Mixing means 13 comprise shaft means 14 consisting of elongated pipe 15 terminating at their ends with conventional type flange rings 16 and support struts 17 which are affixed to the pipe 15 as by welding. Flange rings 16 have openings therein and are of a size such as to mate with the flanges 12 on the elongated tubular means. Thus, the shaft means may be inserted into the tubular end and flanges 12 and 16 on both elements bolted together to mount the shaft means 14, preferably centrally, in tubular means 11.
The inlet end 18 of tubular means 11 is connected to pulp conveying means 19. Connected to such pulp conveying means is gas line 20 which is used to convey the gas to be admixed with the pulp just as these two reactants are being inserted into the reactor 10. The flow of gas to the pulp is controlled by means of valve 21, which valve 21 is, in turn, automatically controlled by conventional control means and electrical circuitry (not shown) to vary the amount of gas delivered so that it will be at a rate proportional to the physical amount of copper in the pulp being passed to the reactor as described above.
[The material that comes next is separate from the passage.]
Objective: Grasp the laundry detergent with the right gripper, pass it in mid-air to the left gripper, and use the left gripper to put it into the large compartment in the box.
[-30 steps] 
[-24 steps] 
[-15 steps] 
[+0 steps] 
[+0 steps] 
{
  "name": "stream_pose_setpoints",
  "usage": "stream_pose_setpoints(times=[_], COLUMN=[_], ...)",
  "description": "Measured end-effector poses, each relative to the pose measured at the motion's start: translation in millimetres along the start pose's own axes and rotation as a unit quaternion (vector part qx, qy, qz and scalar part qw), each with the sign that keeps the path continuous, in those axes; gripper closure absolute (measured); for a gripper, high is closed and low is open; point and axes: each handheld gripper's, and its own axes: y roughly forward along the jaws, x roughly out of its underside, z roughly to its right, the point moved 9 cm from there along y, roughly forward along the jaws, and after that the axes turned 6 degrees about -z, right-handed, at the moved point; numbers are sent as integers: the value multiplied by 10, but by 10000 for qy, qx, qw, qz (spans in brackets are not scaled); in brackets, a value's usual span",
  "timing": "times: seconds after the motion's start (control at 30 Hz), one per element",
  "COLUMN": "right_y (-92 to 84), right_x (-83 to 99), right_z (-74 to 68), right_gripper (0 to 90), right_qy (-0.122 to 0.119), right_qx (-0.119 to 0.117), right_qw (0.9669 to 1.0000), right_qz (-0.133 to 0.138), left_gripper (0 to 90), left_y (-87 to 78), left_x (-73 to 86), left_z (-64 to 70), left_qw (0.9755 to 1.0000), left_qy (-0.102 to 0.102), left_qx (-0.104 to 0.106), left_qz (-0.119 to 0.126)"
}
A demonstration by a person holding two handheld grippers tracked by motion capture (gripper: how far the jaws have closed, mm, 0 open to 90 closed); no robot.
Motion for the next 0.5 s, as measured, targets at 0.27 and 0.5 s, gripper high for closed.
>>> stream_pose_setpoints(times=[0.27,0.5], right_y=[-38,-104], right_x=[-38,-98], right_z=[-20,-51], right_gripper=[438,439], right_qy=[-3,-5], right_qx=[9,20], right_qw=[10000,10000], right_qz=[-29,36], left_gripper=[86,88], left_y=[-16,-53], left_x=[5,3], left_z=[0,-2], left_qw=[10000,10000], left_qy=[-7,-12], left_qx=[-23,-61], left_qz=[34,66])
Probe means 22 are a part of the conventional control means and constantly measure the solution potential of the slurry in the reactor 10 and are connected by conventional electrical means (not shown) to valve 21 to control the amount H.sub.2 S gas added as has previously been discussed.
Attached to shaft 15 as by welding are a plurality of paired blade or baffle members 30 which are at an approximately 30.degree. pitch angle relative to the axial direction of shaft 15. As best shown in FIG. 4, blade members 30 have respective ones of the pitched blades 40 diametrically opposed to the other. Also, each adjacent set of blade members 30 are mounted so as to be displaced at right angles to each other. In addition, every alternate pair of blade members 30 in the same axial position on shaft 15 is in a reverse pitch direction (still at approximately 30.degree.).
This structure insures the proper admixture of the gas and pulp to insure not only the rapid reaction necessary, but also to prevent either under-reaction or over-reaction. The location also of the blades 40 acts to rapidly reverse transverse direction of the pulp flow relative to the pipe walls, thus permitting active mixing and streamlined flow of the pulp without any turbulence.
As used herein, the term "pitch angle" refers to the angle of each blade 40 from a horizontal plane perpendicular to the longitudinal axis of shaft 15.
It is preferred that all interior elements of the reactor be coated with a material resistant to the gas, sulfide material, and reaction conditions. A rubber coating or other suitable resistant material such as the plastics Neoprene and nylon can be used for this purpose.
While the invention has been described in connection with a preferred embodiment, it is not intended to limit the invention to the particular form set forth, but, on the contrary, it is intended to cover such alternatives, modificatons and equivalents as may be included within the spirit and scope of the invention as defined by the appended claims.
1. A reactor comprising elongated tubular means, shaft means mounted in said tubular means, and a plurality of paired blade members attached to said shaft and radially extending therefrom at spaced intervals therealong at approximately 30.degree. pitch angles relative to the axial direction of the shaft, there being a reverse pitch direction of alternate pairs of said paired blade members extending in the same radial direction.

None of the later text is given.